**Task statement**
Nothing below is to be printed except the lines between the line holding "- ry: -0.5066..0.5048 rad" and the line holding "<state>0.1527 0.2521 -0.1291", inclusive, each exactly as it appears.

Content starts

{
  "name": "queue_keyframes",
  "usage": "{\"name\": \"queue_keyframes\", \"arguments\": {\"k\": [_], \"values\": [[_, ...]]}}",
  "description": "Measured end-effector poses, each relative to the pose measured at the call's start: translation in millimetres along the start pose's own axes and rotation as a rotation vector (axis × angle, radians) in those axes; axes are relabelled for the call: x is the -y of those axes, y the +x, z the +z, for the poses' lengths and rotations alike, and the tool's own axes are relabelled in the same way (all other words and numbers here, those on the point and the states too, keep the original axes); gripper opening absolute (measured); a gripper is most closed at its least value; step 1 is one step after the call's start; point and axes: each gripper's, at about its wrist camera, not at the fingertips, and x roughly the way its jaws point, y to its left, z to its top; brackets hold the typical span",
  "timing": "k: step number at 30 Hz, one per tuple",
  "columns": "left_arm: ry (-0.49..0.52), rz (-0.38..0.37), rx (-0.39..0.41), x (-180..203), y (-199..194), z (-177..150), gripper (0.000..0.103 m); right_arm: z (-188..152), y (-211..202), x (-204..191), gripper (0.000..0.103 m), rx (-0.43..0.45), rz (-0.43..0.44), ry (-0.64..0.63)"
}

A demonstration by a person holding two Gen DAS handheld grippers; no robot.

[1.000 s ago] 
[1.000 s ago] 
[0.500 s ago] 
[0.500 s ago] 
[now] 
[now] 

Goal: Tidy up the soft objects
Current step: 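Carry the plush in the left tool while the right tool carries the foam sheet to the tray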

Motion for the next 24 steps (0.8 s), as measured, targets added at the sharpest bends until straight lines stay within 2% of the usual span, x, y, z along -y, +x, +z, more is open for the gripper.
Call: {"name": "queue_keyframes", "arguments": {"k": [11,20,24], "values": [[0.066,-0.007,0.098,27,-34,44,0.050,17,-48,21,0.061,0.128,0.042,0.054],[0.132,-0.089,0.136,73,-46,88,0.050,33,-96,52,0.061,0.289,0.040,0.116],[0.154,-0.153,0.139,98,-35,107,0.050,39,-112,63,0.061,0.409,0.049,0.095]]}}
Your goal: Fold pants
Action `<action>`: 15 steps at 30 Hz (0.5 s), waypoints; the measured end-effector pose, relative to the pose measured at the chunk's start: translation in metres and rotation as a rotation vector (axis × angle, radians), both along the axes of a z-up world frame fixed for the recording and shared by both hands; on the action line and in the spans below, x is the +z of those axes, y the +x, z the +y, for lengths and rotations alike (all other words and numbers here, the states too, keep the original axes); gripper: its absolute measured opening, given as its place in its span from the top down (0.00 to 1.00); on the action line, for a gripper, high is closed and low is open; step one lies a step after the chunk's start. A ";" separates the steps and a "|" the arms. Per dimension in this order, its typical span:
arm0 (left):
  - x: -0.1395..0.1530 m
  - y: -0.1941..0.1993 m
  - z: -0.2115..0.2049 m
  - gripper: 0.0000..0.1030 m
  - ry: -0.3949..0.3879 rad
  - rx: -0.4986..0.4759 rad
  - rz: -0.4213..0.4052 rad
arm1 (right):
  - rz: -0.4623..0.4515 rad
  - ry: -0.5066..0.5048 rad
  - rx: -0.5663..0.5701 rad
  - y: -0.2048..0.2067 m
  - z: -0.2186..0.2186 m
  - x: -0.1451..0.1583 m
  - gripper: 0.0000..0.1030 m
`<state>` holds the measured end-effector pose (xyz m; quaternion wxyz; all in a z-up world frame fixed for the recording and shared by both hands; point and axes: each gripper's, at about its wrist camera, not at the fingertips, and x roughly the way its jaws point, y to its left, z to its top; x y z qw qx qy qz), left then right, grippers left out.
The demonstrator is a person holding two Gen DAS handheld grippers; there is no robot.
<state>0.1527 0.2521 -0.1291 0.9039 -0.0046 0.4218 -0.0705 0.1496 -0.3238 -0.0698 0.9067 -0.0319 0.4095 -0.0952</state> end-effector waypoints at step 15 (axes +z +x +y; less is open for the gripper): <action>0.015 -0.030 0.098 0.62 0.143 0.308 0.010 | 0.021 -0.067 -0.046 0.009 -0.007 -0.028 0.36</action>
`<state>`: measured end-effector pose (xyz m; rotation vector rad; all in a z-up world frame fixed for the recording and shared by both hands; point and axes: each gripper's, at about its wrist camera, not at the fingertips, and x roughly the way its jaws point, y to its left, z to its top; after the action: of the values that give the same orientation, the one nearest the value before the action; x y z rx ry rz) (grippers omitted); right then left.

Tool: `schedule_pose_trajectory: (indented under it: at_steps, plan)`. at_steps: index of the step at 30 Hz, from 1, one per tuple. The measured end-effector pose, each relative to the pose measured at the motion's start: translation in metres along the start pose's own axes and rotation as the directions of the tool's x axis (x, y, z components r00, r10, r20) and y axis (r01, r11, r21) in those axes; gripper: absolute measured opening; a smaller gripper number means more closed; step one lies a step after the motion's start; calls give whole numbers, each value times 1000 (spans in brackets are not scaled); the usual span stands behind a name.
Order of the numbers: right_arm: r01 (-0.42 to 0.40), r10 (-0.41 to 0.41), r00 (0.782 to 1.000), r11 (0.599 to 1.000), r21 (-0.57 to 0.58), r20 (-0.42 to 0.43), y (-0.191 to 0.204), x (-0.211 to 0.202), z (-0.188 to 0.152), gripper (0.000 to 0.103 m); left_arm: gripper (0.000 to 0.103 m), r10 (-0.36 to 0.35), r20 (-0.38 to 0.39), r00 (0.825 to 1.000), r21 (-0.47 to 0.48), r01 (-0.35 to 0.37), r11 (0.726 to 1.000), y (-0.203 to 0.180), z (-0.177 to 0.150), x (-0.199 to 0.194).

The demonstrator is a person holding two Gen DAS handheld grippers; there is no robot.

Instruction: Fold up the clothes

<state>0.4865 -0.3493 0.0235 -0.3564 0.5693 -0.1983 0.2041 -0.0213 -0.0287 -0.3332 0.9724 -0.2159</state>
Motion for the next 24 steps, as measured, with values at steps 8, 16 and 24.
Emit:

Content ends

**Completed exercise**
  - ry: -0.5066..0.5048 rad
  - rx: -0.5663..0.5701 rad
  - y: -0.2048..0.2067 m
  - z: -0.2186..0.2186 m
  - x: -0.1451..0.1583 m
  - gripper: 0.0000..0.1030 m
`<state>` holds the measured end-effector pose (xyz m; quaternion wxyz; all in a z-up world frame fixed for the recording and shared by both hands; point and axes: each gripper's, at about its wrist camera, not at the fingertips, and x roughly the way its jaws point, y to its left, z to its top; x y z qw qx qy qz), left then right, grippers left out.
The demonstrator is a person holding two Gen DAS handheld grippers; there is no robot.
<state>0.1527 0.2521 -0.1291 0.9039 -0.0046 0.4218 -0.0705 0.1496 -0.3238 -0.0698 0.9067 -0.0319 0.4095 -0.0952</state> end-effector waypoints at step 15 (axes +z +x +y; less is open for the gripper): <action>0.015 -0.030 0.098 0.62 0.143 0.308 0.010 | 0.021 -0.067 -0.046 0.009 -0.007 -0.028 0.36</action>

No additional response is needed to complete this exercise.